Bunga Turun, Sektor Ril Bangkit?. Untuk mempercepat laju pertumbuhan yang berkualitas, kebijakan penurunan BI rate tidak akan kondusif jika tidak dibarengi dengan perbaikan iklim bisnis dan investasi, seperti perbaikan infrastruktur, penegakan hukum dan debirokratisasi investasi (meski ada paket investasi, tapi dalam implementasi belum jalan.

Pertumbuhan ekonomi yang selama ini sebagian besar bertumpu pada kegiatan konsumtif harus segera dikoreksi dengan pola pertumbuhan ekonomi yang secara dominan digerakkan sektor riil produktif serta dikerjakan oleh dan untuk kesejahteraan mayoritas rakyat. Penyaluran kredit dikatakan berkualitas, bila memiliki multiplier effect baik bagi pelaku usaha, pekerja, dan dalam jangka panjang terhadap kabupaten/kota, di mana pelaku usaha tersebut tinggal, misalnya dengan meningkatnya lapangan kerja.
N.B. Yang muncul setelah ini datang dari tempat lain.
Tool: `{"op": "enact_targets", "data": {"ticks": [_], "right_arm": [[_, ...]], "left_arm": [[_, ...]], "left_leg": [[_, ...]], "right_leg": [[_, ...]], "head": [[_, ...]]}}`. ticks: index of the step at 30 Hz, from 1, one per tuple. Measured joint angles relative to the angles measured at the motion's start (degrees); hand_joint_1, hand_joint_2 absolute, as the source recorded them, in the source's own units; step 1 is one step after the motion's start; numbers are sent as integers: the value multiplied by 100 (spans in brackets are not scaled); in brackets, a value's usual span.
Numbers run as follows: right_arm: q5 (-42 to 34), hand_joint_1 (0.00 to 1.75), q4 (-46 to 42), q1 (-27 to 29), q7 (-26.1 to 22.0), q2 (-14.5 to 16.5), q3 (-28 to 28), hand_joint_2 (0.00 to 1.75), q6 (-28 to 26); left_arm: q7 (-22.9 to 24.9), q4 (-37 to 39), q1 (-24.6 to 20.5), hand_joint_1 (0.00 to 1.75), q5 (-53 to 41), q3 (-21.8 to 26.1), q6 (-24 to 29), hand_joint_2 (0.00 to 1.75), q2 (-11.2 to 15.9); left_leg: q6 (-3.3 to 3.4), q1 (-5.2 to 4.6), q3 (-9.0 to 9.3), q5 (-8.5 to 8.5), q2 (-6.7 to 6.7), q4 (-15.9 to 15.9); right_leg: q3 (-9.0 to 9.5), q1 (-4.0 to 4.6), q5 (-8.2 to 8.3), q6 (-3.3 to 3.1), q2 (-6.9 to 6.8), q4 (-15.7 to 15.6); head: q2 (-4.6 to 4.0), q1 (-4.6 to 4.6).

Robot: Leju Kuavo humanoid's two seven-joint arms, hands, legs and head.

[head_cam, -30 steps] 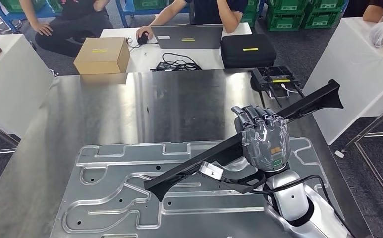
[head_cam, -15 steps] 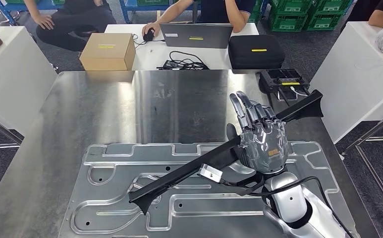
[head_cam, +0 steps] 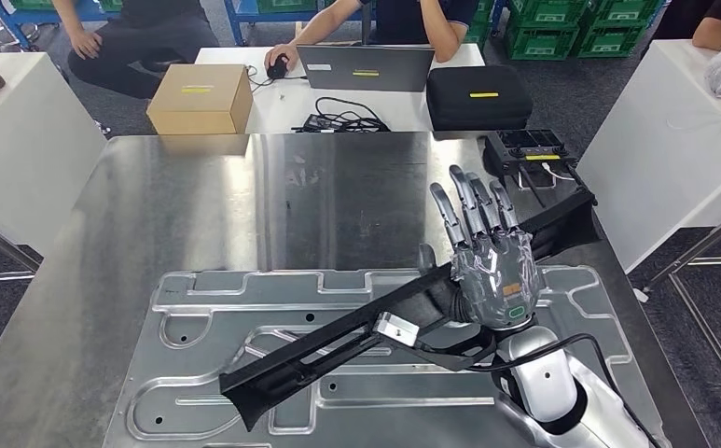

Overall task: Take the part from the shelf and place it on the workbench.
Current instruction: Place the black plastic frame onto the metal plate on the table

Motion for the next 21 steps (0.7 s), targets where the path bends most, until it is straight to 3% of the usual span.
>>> {"op": "enact_targets", "data": {"ticks": [7, 11, 15, 18, 21], "right_arm": [[-1155, 0, 1, 90, -11, -97, -35, 0, 186], [-3044, 0, 59, 415, 182, -307, -528, 0, -942], [-5252, 0, 235, 758, -160, -510, -1338, 0, -2258], [-6330, 0, 354, 947, -405, -581, -1767, 0, -2656], [-6791, 0, 497, 1109, -649, -597, -2091, 0, -2738]], "left_arm": [[-85, 0, -7, 0, -62, 2, -155, 175, 66], [-148, 0, 12, 0, -84, 2, -177, 175, 133], [-166, -2, 32, 0, -79, 9, -158, 175, 171], [-161, -2, 34, 0, -67, 18, -157, 175, 188], [-157, -2, 34, 0, -57, 33, -170, 175, 220]], "left_leg": [[0, 7, 1, 0, 0, -1], [0, 6, -1, 0, -3, -1], [1, 0, 0, -1, -1, -1], [1, -3, 4, -2, 8, -1], [0, -6, 8, -1, 7, -3]], "right_leg": [[-1, 0, -1, -2, 0, 0], [2, -2, -3, -1, -3, -1], [6, -6, -3, 0, -3, -2], [6, -5, -2, 1, 1, -2], [9, -2, -2, 1, -1, -2]], "head": [[0, 0], [0, 0], [0, 0], [0, 0], [0, 0]]}}
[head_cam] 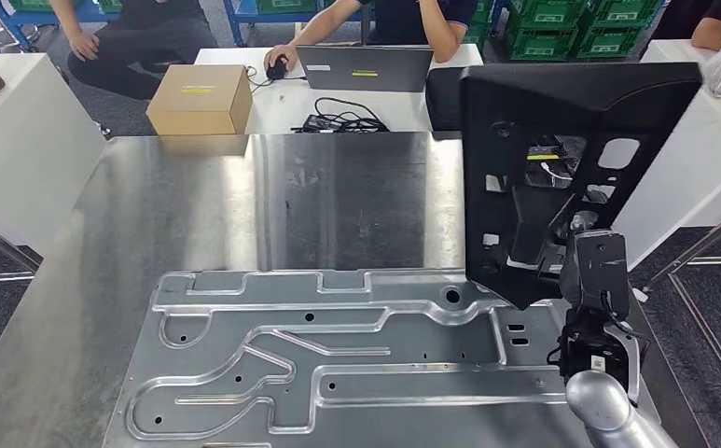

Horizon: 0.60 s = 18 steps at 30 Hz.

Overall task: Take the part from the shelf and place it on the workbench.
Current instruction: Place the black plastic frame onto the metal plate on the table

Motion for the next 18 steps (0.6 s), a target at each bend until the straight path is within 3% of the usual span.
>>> {"op": "enact_targets", "data": {"ticks": [8, 13, 18], "right_arm": [[217, 0, 215, 183, -125, -6, -322, 0, -5], [1011, 0, 271, 186, 219, -16, -332, 0, 77], [1939, 0, 279, 124, 687, -56, -307, 0, 557]], "left_arm": [[-9, 0, 30, 0, 3, 25, -8, 175, 109], [-9, 0, 37, 0, -11, 26, 0, 175, 125], [-9, 0, 34, 0, -29, 25, -4, 175, 126]], "left_leg": [[-1, 5, 25, 1, 3, -14], [-2, 5, 27, 1, 2, -17], [-2, 5, 29, 1, 2, -17]], "right_leg": [[15, 12, -2, -2, 2, 0], [18, 12, -3, -4, 1, 0], [20, 11, -3, -4, 2, 0]], "head": [[0, 1], [0, 2], [0, 2]]}}
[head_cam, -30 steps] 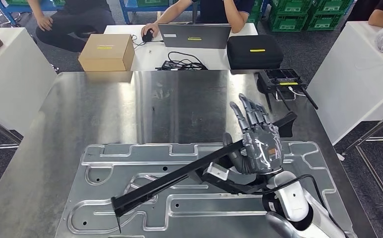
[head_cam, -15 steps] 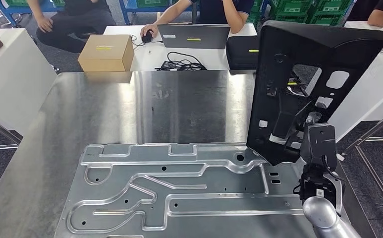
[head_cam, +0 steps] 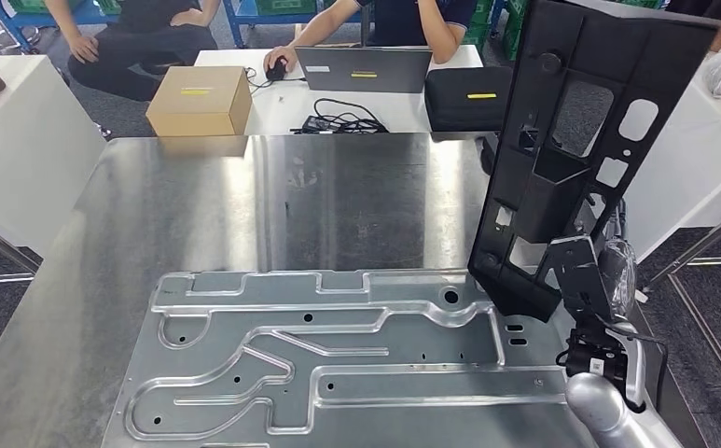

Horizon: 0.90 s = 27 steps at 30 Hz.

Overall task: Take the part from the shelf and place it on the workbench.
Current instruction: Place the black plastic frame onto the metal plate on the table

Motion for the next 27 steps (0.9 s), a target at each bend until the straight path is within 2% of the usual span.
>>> {"op": "enact_targets", "data": {"ticks": [8, 27], "right_arm": [[880, 0, 0, -114, 338, -16, 96, 0, 444], [842, 0, -7, -91, 443, -55, 245, 0, 749]], "left_arm": [[-1, -2, -2, 0, -32, -1, -1, 175, -2], [2, -11, 11, 0, -12, 2, 28, 175, -4]], "left_leg": [[0, 0, 4, 0, 0, 0], [0, 0, 5, 0, 0, 0]], "right_leg": [[2, 0, 0, 0, 0, 0], [3, 0, 0, 0, 0, 0]], "head": [[0, -1], [0, -1]]}}
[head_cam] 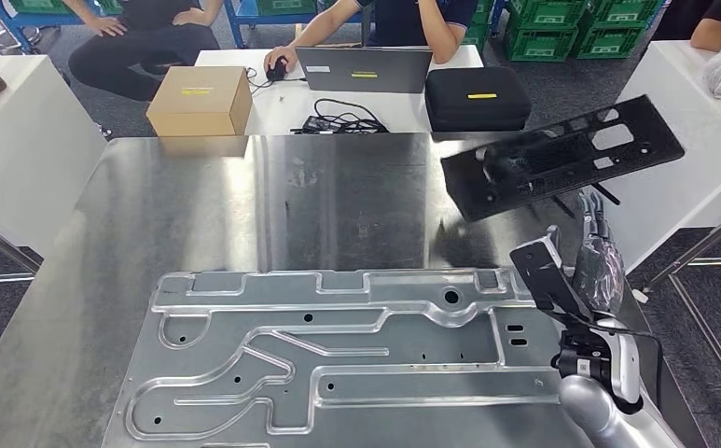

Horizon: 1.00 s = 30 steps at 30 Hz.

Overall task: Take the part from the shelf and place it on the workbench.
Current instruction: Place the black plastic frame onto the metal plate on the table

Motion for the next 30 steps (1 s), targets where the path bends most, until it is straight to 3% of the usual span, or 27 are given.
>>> {"op": "enact_targets", "data": {"ticks": [25, 29, 30], "right_arm": [[-41, 0, -31, 277, 13, -57, 29, 0, 145], [-11, 0, -32, 278, 16, -57, 39, 0, 205], [18, 0, -33, 277, 16, -57, 47, 0, 235]], "left_arm": [[-1, -13, 13, 0, 18, 0, -15, 175, -48], [-32, -13, 28, 0, 23, 2, -6, 0, -59], [-53, -13, 44, 0, 29, 2, -1, 0, -61]], "left_leg": [[0, 0, 2, 0, 0, 0], [0, 0, 3, 0, 0, 0], [0, 0, 3, 0, 0, 0]], "right_leg": [[2, 0, 0, 0, 0, 0], [2, 0, 0, 0, 1, 0], [2, 0, 0, 0, 1, 0]], "head": [[0, 1], [0, 1], [0, 1]]}}
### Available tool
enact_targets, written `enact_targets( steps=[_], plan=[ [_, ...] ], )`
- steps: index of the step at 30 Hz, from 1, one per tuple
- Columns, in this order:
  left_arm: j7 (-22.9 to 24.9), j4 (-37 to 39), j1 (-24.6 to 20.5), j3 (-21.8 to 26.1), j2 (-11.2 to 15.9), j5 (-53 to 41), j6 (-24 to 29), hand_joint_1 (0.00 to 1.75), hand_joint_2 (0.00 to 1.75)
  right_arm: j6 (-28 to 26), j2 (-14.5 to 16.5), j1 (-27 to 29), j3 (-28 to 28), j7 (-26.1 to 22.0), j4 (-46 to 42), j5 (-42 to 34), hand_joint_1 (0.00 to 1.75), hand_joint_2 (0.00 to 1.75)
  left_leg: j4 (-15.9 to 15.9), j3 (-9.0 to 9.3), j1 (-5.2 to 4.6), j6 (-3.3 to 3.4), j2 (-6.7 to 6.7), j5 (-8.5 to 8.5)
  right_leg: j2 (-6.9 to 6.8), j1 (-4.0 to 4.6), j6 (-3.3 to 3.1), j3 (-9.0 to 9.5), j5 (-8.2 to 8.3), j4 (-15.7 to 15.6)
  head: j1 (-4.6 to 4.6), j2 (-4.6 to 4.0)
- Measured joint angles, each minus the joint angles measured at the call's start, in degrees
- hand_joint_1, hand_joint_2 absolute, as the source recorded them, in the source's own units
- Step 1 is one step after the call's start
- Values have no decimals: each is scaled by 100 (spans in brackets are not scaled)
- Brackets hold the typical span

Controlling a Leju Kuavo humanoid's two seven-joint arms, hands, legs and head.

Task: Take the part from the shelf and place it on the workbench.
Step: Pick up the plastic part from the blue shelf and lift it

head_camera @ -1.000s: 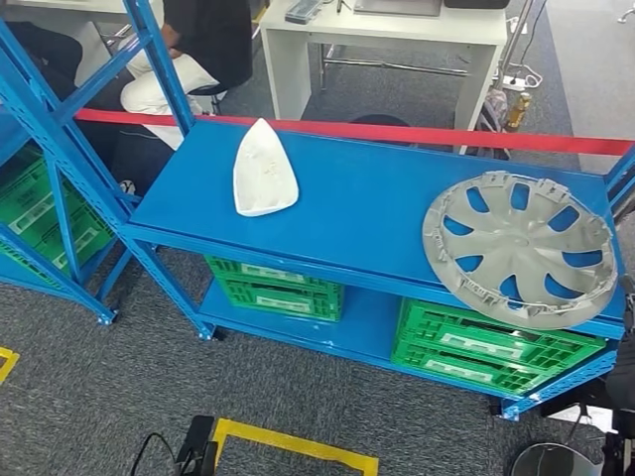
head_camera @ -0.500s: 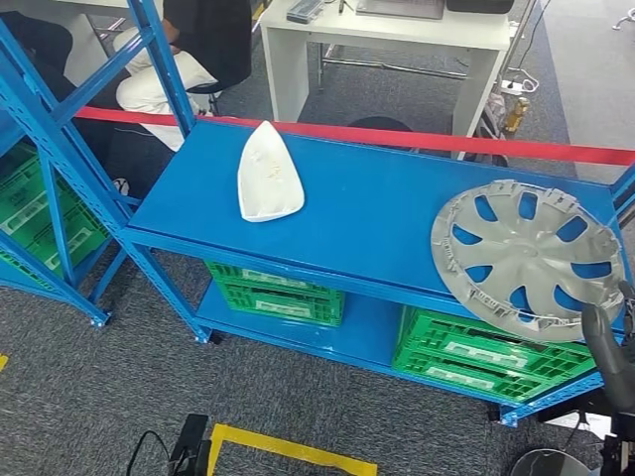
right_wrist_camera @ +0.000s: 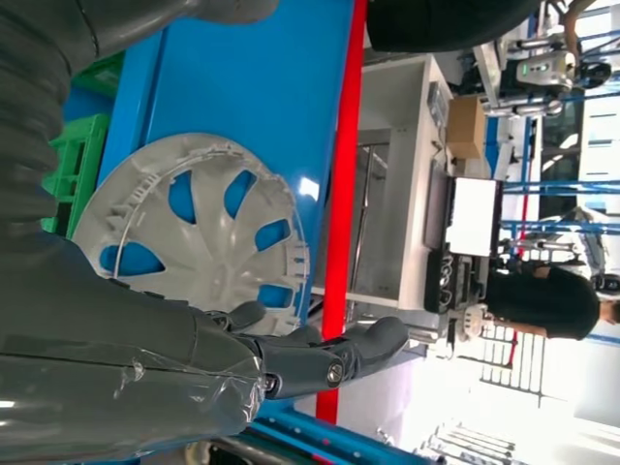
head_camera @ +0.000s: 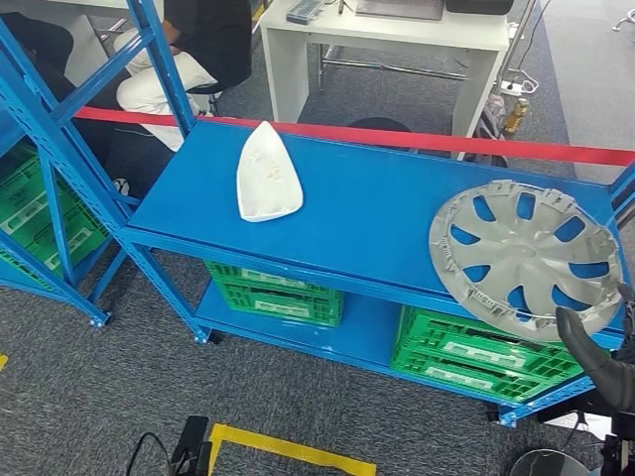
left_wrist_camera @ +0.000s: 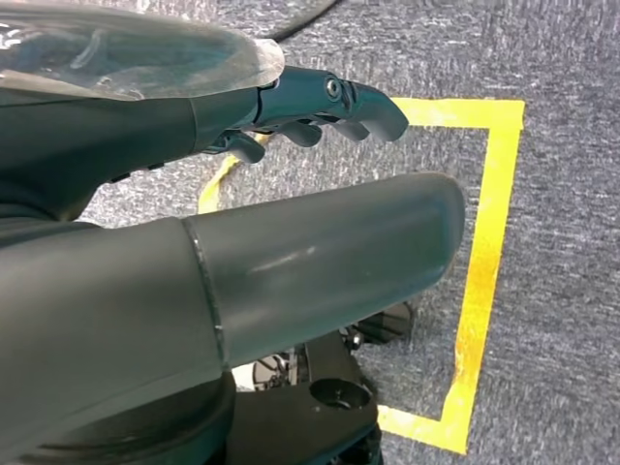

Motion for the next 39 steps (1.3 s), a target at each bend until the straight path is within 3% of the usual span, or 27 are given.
enact_targets(
  steps=[6, 12, 16, 33, 39],
  plan=[
    [19, 0, 2, 0, -11, -34, 103, 0, 0, 14, -2, -4, -10, 355, 0, 445, 0, 175, -4, 8, 5, 0, 0, 2, 0, 3, -1, 5, 0, 0, -1, 0],
    [77, 0, 2, 0, -25, -63, 104, 0, 0, 631, -241, 128, -37, 1877, -2, 1357, 0, 175, -5, 12, 10, 1, 0, 1, 0, 2, 0, 6, -1, 0, -1, 0],
    [94, 0, -1, 0, -35, -54, 80, 0, 0, 1219, -473, 209, -115, 2406, 0, 1552, 0, 175, -5, 12, 7, 1, 1, 1, 2, 2, 0, 6, -1, 0, -1, 0],
    [109, 0, -5, 0, -70, -35, 66, 0, 0, 1791, -747, 141, -157, 2660, 200, 2004, 0, 175, -5, 13, 8, 2, 1, 2, 0, 1, 0, 9, 0, 0, -1, 0],
    [109, 0, -14, 0, -70, -35, 59, 0, 0, 2372, -889, 33, -162, 2869, 274, 2198, 0, 175, -4, 13, 8, 2, 1, 2, 0, 1, 0, 10, 0, 0, -1, 0]
  ],
)
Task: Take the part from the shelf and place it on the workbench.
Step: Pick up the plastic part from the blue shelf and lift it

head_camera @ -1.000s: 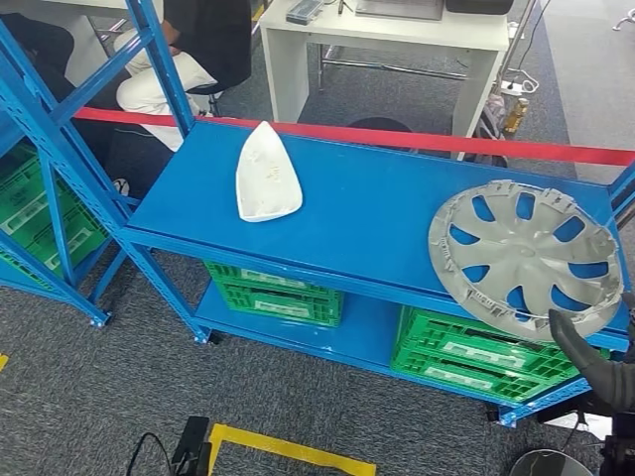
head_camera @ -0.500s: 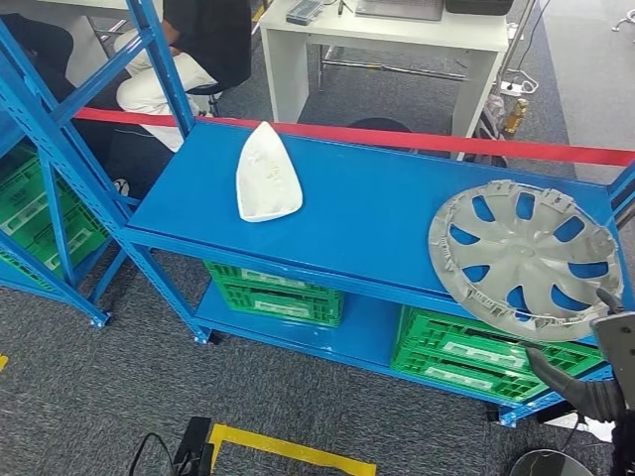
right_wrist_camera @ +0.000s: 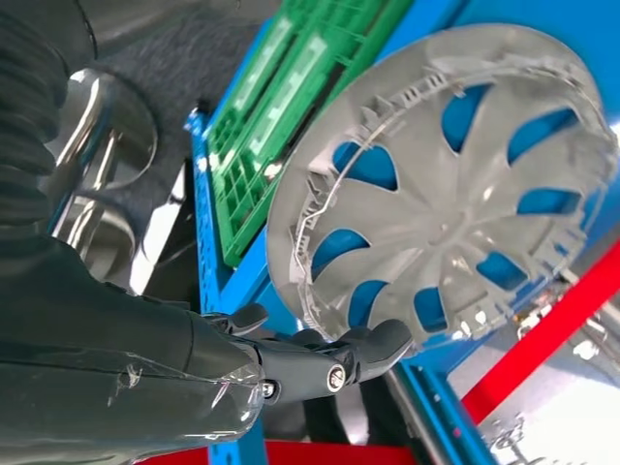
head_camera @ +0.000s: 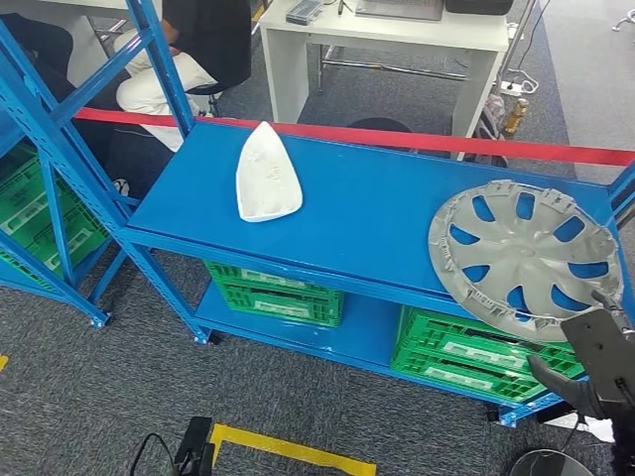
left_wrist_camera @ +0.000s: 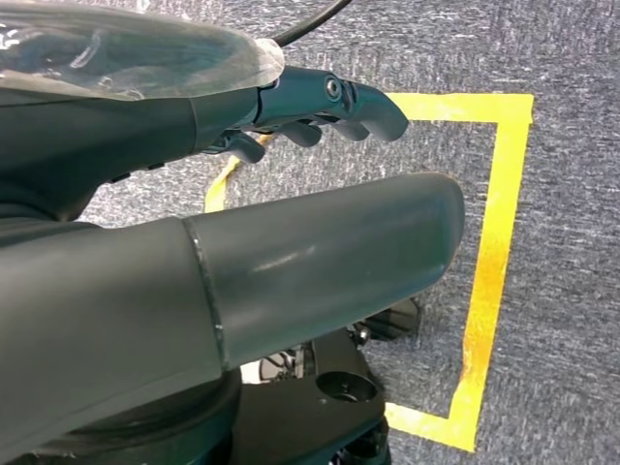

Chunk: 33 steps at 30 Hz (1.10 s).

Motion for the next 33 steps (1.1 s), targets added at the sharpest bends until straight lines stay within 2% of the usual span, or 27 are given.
enact_targets(
  steps=[6, 15, 33],
  plan=[
    [33, 0, -22, 0, 0, -15, -23, 0, 0, 706, -260, -201, -2, 111, 103, -338, 0, 175, 1, 0, -1, 1, 0, 1, 0, 0, 1, 1, 1, 0, 0, 1],
    [61, 0, -70, 0, 0, -2, -52, 0, 0, 1454, -665, -715, 92, 125, 529, -770, 0, 175, 2, 0, -2, 6, 0, 4, 1, 0, 5, 7, 6, 0, 1, 1],
    [20, 0, -72, 0, 0, 73, -52, 0, 0, 1685, -1001, -1614, 593, -1, 1334, -919, 0, 175, 2, -1, -2, 12, -5, 9, -2, 0, 5, 10, 6, 0, 0, 0]
  ],
)
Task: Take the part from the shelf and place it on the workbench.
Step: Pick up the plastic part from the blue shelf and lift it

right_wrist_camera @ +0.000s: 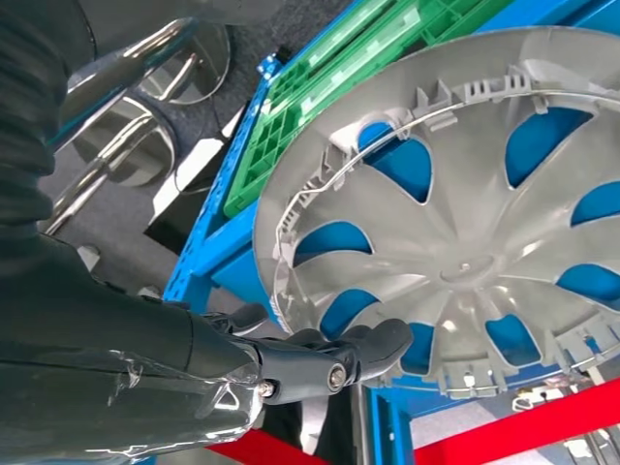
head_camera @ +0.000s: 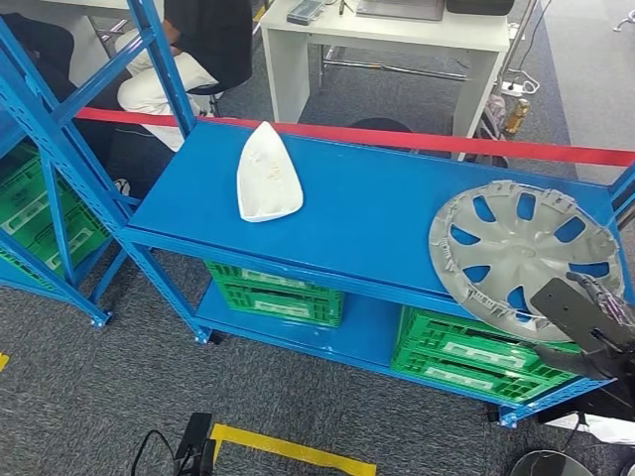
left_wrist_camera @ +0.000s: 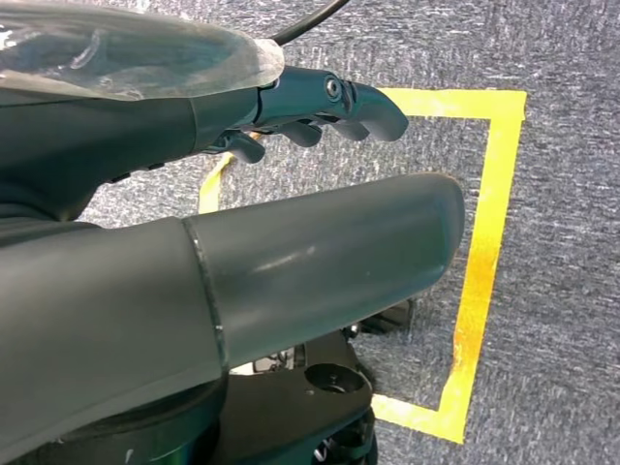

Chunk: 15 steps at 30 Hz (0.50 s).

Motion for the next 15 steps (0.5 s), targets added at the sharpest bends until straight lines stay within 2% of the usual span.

Untuk itu, dibutuhkan instrumen-instrumen untuk mendorong penyaluran kredit yang berkualitas agar sektor riil bergerak dan mendominasi penyaluran kredit di sektor produktif. Tetapi, dalam upaya mendorong sektor riil tumbuh, perbankan tidak dapat bekerja sendiri, harus didukung oleh pemerintahan setempat. 

Pertumbuhan secara nominal tidak banyak artinya jika belum diiringi perbaikan kualitas pertumbuhan. Sektor yang tumbuh relatif lebih tinggi adalah sektor-sektor non-tradable, terutama di sektor-sektor jasa modern di perkotaan yang sangat sedikit menyerap tenaga kerja (TK), seperti subsektor telekomunikasi, keuangan nonperbankan, transportasi udara dan kereta api, serta subsektor listrik, air, dan gas. Keadaan ini menjadi lebih buruk dengan semakin berkembangnya produk pasar modal portofolio sehingga uang yang keluar dari bank bersirkulasi kembali ke lembaga keuangan lain, yang dilakukan para trader di pasar modal. Dengan pola pertumbuhan seperti itu, penyerapan tenaga kerja semakin terbatas karena semuanya padat modal, bukan sektor yang padat karya.